HBO's "John From Cincinnati" wraps its bizarro 10-episode run on Sunday, but the show's devotees will still be able to feast in the coming weeks on fresh viral Internet video connected to the show and its weird cast of characters.
Just as the series has taken absurdist storytelling to new heights for mainstream TV, so too did co-creator/executive producer David Milch set out to harness the "long tail" functionality of the Internet to extend the "JFC" saga in original, mysterious ways (the only way Milch likes to work these days, apparently.)
The man behind the curtain of all the Internet vids that have trickled out on the Web since shortly before the show bowed in June has been Marc Ostrick, a distant relative of Milch's who was brought on in the pre-production stage and encouraged to run free with his DV and Super 8 cameras. As the John Monad character keeps observing, "the Internet is big." And a filmmaker couldn't ask for a more vibrant setting than the border beach town of Imperial Beach, Calif., and its fertile surf culture.
(Ostrick is pictured above on location in Imperial Beach with two colorful grapplers who briefly but memorably made their way into an early "JFC" seg.)
"David wanted the Internet to be a big part of this series from the start. He wanted it to transcend to something more than just a one-hour TV series," says Ostrick (pictured holding camera at right his associate producer Julian Pozzi.) "But he didn't want the stuff I was doing to have an overt marketing campaign. He wanted people to find it.
"What's been amazing for me is to have been brought in early and having the trust of the actors and the ability to develop this wealth of cross-platform material that tells more of the stories of the show and also figures into the show," he says. "We've all been in experimental-land on this show, and this (Internet video) has been part of what David wanted to explore on the show. It's not like we had all the answers when we started, but he wanted to create a real feeling of creativity and community about this show on the Web."
Ostrick has spearheaded the production of a slew of original-content clips involving the main characters, particularly the Tiger Beat-demo friendly Greyson Fletcher (a real life surfing savant who plays the pivotal teenage character Shaun Yost), to seed YouTube and other sites with homevid and low-end-looking vids designed to intrigue and engage, (a la the PSAs that Bruce Greenwood's Mitch Yost did for a coastal cleanup initiative. Check 'em out here).

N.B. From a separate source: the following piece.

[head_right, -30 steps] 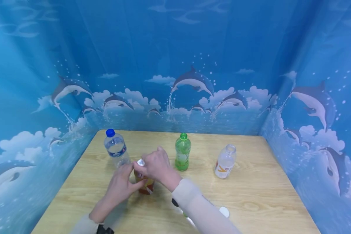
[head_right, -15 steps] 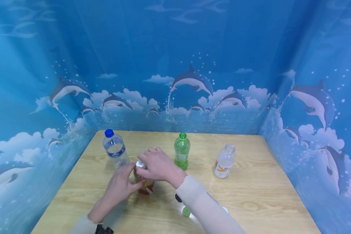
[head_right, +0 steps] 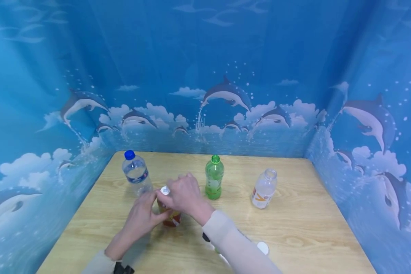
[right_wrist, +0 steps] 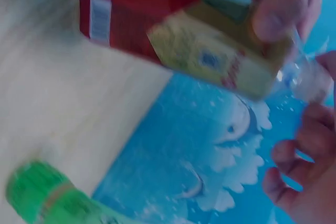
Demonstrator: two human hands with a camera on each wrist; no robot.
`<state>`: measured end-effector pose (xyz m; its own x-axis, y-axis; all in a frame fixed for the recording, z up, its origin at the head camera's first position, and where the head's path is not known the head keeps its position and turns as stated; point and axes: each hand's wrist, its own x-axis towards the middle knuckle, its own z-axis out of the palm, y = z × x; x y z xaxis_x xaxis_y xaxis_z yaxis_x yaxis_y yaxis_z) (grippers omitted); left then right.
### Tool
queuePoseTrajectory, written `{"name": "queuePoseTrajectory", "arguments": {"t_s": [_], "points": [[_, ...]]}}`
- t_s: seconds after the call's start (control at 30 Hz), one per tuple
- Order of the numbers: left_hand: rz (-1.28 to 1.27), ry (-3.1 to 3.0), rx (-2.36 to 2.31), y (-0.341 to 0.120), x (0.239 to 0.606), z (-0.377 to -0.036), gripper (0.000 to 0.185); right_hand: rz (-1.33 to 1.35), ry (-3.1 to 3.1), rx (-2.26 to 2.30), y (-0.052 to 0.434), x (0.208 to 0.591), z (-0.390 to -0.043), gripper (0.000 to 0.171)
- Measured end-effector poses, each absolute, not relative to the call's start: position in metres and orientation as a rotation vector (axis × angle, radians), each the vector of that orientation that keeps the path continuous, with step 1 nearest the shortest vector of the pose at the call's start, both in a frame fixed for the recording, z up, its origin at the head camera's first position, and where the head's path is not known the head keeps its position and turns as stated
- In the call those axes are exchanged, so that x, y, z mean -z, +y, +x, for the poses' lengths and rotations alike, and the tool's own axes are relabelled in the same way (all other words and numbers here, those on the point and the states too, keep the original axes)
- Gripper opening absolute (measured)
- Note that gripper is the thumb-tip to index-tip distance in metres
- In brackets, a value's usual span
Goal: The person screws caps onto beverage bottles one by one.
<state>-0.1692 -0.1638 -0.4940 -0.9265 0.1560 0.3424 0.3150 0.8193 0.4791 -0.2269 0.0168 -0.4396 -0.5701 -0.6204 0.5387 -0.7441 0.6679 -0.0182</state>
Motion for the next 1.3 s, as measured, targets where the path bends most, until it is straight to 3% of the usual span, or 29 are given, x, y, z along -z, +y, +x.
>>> {"name": "queuePoseTrajectory", "arguments": {"t_s": [0.27,0.47,0.73,1.13,1.3], "points": [[-0.337,-2.774,0.780,-0.163,0.490,-0.169,0.075,1.267,-2.593,-0.325,0.033,0.424,-0.229,0.024],[-0.335,-2.779,0.727,-0.162,0.487,-0.169,0.075,1.217,-2.613,-0.451,0.026,0.426,-0.229,0.024],[-0.350,-2.738,0.692,-0.161,0.489,-0.169,0.069,1.069,-2.468,-0.449,0.020,0.439,-0.228,0.042],[-0.320,-2.817,0.664,-0.163,0.486,-0.170,0.073,1.308,-2.576,-0.441,0.033,0.429,-0.236,0.019],[-0.340,-2.799,0.659,-0.162,0.485,-0.171,0.070,1.207,-2.524,-0.527,0.025,0.434,-0.236,0.027]]}}
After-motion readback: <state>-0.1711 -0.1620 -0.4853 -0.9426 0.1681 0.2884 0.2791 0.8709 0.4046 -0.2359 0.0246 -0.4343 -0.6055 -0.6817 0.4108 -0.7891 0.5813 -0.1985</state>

But most of all they've been designed to feel like their grassroots fanboy (and girl) stuff involving the legendary surfer characters at the heart of the show. Ostrick also created the more elaborate websites http://www.yostclan.com and http://stinkweedusa.com to extend the mythos of the family and the apparel firm that figures heavily into the storyline. (He also shot most of the docu footage seen in the series as coming from the character of Cass, and a bunch of the clips featured in "JFC's" gnarly opening credit sequence.)
On the surface the YostClan site looks like a low-rent tribute site but keep digging, there's plenty there, including a couple of puzzles that need to be solved to open the gateway to "the Pipeline," a cornucopia of high-end "JFC" related vids, clips and assorted oddities. There are also tools for fans to assemble their own vid-creations and whatnot.
It's all been an eye-opening experience into the power of multi-platform content for Ostrick, who was already pretty deep into the digital content biz, having directed some of the pioneering "24: Conspiracy" webisodes for 20th Century Fox TV two years ago. Ostrick's resume also includes the 2001 feature docu "Without a Net: Creating 'NYPD Blue," which chronicled Milch's difficult final few weeks at the helm of his groundbreaking ABC cop show.
Ostrick says he has tons more footage that will dribble out in the coming weeks, for those who seek it.
"What David has tried to do here is not marketing, not an ancillary thing to promote the TV show," he says. "It's a visionary way to integrate the Internet into the show and the show into the Internet. The whole time he's told us and the cast to have fun exploring and pushing the envelope, to immerse themselves in this culture of surfing and spirituality."